◆ **REQUIREMENT**
What you give back should be exactly the opening lines of the data, ending with the line that contains "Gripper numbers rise" and including it.

◆ **COLLECTED MATERIAL**
━━━━━━━━━━━━━━━━━━━━

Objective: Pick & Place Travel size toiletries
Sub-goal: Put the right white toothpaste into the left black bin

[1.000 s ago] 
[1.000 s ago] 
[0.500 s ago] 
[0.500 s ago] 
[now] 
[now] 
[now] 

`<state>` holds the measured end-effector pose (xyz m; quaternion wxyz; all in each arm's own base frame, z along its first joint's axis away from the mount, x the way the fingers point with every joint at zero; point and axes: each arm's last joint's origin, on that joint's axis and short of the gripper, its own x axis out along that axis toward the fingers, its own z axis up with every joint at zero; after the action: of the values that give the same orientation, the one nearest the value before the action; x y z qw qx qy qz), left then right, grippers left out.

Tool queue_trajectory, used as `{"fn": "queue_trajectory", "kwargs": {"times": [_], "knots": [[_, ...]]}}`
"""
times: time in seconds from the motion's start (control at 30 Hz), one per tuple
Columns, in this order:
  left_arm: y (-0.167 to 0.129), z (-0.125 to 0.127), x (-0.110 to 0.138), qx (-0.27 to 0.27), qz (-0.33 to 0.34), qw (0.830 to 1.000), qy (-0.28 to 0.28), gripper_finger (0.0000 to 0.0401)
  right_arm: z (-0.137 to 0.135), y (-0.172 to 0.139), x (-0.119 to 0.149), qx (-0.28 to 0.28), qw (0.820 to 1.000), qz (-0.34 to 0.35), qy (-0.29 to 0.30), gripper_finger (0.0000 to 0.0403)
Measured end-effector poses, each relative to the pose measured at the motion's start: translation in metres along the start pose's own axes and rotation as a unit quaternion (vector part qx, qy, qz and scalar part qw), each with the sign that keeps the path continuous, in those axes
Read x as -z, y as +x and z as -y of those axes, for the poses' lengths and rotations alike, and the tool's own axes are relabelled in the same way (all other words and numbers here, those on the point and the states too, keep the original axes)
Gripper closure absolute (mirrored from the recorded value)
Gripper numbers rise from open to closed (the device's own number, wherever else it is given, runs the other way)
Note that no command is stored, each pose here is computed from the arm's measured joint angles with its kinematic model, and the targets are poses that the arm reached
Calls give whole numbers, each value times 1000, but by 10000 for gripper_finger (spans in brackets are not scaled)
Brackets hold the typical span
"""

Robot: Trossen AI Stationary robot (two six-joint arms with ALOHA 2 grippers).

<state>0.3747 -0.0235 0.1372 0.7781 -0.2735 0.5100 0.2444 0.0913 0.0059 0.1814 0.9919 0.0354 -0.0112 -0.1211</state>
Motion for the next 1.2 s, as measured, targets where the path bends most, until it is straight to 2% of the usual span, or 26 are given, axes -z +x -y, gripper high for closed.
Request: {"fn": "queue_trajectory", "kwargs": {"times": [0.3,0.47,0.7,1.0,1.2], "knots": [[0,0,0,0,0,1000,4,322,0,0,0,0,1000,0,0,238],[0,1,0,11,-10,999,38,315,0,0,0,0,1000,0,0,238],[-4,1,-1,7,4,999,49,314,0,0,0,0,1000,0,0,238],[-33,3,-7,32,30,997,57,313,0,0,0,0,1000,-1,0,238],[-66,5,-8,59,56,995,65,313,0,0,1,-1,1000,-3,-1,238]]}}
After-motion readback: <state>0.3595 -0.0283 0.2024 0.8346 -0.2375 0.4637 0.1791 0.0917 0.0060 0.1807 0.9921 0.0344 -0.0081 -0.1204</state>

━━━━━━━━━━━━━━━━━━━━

◆ **RESULT FOR THIS TASK**
Objective: Pick & Place Travel size toiletries
Sub-goal: Put the right white toothpaste into the left black bin

[1.000 s ago] 
[1.000 s ago] 
[0.500 s ago] 
[0.500 s ago] 
[now] 
[now] 
[now] 

`<state>` holds the measured end-effector pose (xyz m; quaternion wxyz; all in each arm's own base frame, z along its first joint's axis away from the mount, x the way the fingers point with every joint at zero; point and axes: each arm's last joint's origin, on that joint's axis and short of the gripper, its own x axis out along that axis toward the fingers, its own z axis up with every joint at zero; after the action: of the values that give the same orientation, the one nearest the value before the action; x y z qw qx qy qz), left then right, grippers left out.

Tool queue_trajectory, used as `{"fn": "queue_trajectory", "kwargs": {"times": [_], "knots": [[_, ...]]}}`
"""
times: time in seconds from the motion's start (control at 30 Hz), one per tuple
Columns, in this order:
  left_arm: y (-0.167 to 0.129), z (-0.125 to 0.127), x (-0.110 to 0.138), qx (-0.27 to 0.27), qz (-0.33 to 0.34), qw (0.830 to 1.000), qy (-0.28 to 0.28), gripper_finger (0.0000 to 0.0401)
  right_arm: z (-0.137 to 0.135), y (-0.172 to 0.139), x (-0.119 to 0.149), qx (-0.28 to 0.28), qw (0.820 to 1.000), qz (-0.34 to 0.35), qy (-0.29 to 0.30), gripper_finger (0.0000 to 0.0403)
Measured end-effector poses, each relative to the pose measured at the motion's start: translation in metres along the start pose's own axes and rotation as a unit quaternion (vector part qx, qy, qz and scalar part qw), each with the sign that keeps the path continuous, in those axes
Read x as -z, y as +x and z as -y of those axes, for the poses' lengths and rotations alike, and the tool's own axes are relabelled in the same way (all other words and numbers here, those on the point and the states too, keep the original axes)
Gripper closure absolute (mirrored from the recorded value)
Gripper numbers rise from open to closed (the device's own number, wherever else it is given, runs the other way)

Work on this exercise is finished, so nothing remains.